Monday, February 29th, 2016. Leap Day 2016. I remember when it was a Leap Day in grammar school we would celebrate it. Well…I don’t exactly remember what we did to “celebrate” it, but I remember that in my little kid brain it was a “cool” day. It only happened every four years so there was something “special” about it just because it was rare. A “cool” day much worthy of “celebrating”. Not Leap Day 2016. That day was not cool at all and certainly nothing worth celebrating. Leap Day 2016 is, in my opinion, the day my first real MS symptoms started to show themselves. The day my body starting revealing to me it’s new “normal.”
I woke up with numbness in my left side. And now I could say for sure that my vision had become worse. It was borderline between blurred and almost double. But it seemed to come and go in bouts. And I had places to be, it was Monday morning and I was a busy lawyer! This was also the beginning of my many experiences of having to ask for help as I began to navigate my new normal. My eyes were so bad that I knew for certain there was no way that I could safely drive myself to Will County for court and then all the way downtown to my office; it was completely out of the question. Que my incredible fiancé. He got up early and chauffeured me to court in Will County and then dropped me off at my office downtown. As I worked throughout the day I began noticing that my left leg now was feeling numb/tingly, even all the way down to my left foot and toes. When I got home that evening I made a doctor’s appointment. By the time I went to bed that night I had that strange new feeling all the way down the left side of my body from my rib cage to my toes. I am no doctor but even I know that is NOT normal. But still at this point, I wasn’t thinking it would be anything too serious.
On March 1st I went to see my primary care doctor again and brought him up to date on everything that had transpired since my January MRI. The January MRI was negative for any abnormalities. Since then my headaches had gotten better, but my vision had gotten gotten much worse, and now I had this numbness thing going on which was really weird…so…yea…WTF DOC?!?!?!
This was the first time my doctor hit me with those two powerful letters; M.S. To be honest, I really didn’t pay much attention to them though because he all but dismissed them in his next breathe by saying the results of my brain MRI from January made it very unlikely. He told me it could be a number of other things, like a pinched nerve or a herniated disk and those both sounded like MUCH better options to me. So I focused on those, took the prescription he gave me to help with the symptoms and minor pain and went on my way. I expected that he give me his standard order to report back to him if it didn’t subside in a week or two, as he always does; (he’s been my doctor since I was a wee little kid) but he didn’t. Instead, there was a slight modification this time. He said to follow up with him in a week either way and let him know how I was feeling. Maybe I should have seen that as a bigger red flag, but I admit that at the time I probably made a subconscious decision not to. Unfortunately, a week later there was no more denying it. It was clear that the prescription he gave me wasn’t helping anything and things were just getting weirder and weirder inside my body.

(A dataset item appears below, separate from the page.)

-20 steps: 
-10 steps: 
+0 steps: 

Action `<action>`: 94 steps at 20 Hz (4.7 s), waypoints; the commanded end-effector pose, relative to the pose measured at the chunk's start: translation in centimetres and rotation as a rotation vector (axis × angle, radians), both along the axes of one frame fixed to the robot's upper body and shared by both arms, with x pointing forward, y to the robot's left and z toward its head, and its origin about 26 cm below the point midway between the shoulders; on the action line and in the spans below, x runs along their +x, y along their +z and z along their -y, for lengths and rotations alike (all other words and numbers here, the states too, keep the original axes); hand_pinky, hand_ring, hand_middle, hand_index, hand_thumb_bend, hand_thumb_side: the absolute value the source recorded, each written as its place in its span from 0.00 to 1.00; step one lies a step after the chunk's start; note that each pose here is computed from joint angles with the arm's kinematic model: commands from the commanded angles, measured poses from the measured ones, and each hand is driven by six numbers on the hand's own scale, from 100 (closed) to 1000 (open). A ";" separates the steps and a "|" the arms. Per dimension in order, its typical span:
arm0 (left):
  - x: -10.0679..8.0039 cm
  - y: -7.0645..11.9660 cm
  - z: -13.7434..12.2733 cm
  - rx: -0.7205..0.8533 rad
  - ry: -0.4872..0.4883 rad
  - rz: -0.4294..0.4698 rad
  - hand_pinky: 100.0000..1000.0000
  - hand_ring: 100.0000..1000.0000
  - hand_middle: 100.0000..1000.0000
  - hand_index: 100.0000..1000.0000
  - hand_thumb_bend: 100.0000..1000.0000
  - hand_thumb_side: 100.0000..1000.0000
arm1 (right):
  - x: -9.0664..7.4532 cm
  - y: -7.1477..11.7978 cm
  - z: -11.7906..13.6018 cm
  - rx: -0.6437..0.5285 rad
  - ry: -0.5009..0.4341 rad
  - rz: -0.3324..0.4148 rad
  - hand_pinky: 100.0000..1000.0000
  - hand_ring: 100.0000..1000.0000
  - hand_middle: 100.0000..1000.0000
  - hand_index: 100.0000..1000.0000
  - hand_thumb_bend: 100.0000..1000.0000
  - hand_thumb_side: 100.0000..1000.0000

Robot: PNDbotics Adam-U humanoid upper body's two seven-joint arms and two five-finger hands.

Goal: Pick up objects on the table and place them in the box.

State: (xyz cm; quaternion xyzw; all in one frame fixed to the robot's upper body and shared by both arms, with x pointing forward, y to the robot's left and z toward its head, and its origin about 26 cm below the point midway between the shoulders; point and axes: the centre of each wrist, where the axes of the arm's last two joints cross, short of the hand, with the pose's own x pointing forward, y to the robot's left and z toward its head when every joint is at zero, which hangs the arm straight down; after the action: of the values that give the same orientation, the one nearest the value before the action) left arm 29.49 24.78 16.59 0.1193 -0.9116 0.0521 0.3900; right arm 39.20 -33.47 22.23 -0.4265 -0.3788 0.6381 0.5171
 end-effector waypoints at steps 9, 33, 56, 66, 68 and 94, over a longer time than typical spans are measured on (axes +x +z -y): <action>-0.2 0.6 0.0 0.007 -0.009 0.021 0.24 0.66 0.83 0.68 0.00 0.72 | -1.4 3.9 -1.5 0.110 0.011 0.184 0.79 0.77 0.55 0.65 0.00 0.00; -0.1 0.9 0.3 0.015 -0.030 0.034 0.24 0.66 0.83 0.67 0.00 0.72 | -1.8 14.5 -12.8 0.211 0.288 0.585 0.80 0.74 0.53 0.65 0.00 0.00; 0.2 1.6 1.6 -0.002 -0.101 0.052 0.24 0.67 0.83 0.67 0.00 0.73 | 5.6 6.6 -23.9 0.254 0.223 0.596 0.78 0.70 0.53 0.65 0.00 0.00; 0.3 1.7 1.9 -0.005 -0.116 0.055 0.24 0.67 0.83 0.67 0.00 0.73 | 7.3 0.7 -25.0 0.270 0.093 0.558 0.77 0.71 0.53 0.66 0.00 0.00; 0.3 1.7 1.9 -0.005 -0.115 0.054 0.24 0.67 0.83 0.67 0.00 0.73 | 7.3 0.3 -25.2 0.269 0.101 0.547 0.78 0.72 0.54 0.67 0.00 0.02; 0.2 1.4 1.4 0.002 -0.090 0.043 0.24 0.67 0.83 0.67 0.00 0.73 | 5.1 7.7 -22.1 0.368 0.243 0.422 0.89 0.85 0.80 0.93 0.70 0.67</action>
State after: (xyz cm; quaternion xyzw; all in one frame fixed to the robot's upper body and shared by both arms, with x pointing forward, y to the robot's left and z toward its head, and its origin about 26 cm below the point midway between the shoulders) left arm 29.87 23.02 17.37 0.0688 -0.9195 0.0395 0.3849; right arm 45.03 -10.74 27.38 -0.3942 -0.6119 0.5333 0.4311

A week later, March 8th, I called my doctor to let him know my body was still going completely bananas. He ordered a spinal MRI and said that even though the January MRI was negative he was becoming increasingly concerned that something more serious was happening. This time he mentioned the possibility of MS and specifically told me that the spinal MRI would allow us to see what we needed to see in order to make a diagnosis.
(I have MS…duh)
When I called the next day, on March 8th to schedule the MRI appointment, the soonest they could even take me was March 19th. I was looking at another eleven days of wondering what in the hell was going on with my body. Thankfully the rest of that week was rather uneventful. I was just tired ALL THE TIME. I felt like the littlest things took all my energy. I got tired enough to have to sit down from only going up one flight of stairs. My vision was still impaired to the point I wouldn’t drive much and my side was mostly numb but not completely (yet). All in all, it was uncomfortable and annoying but not horrible or unbearable. I could last another eleven days like this until the MRI, no big deal. Or so I thought.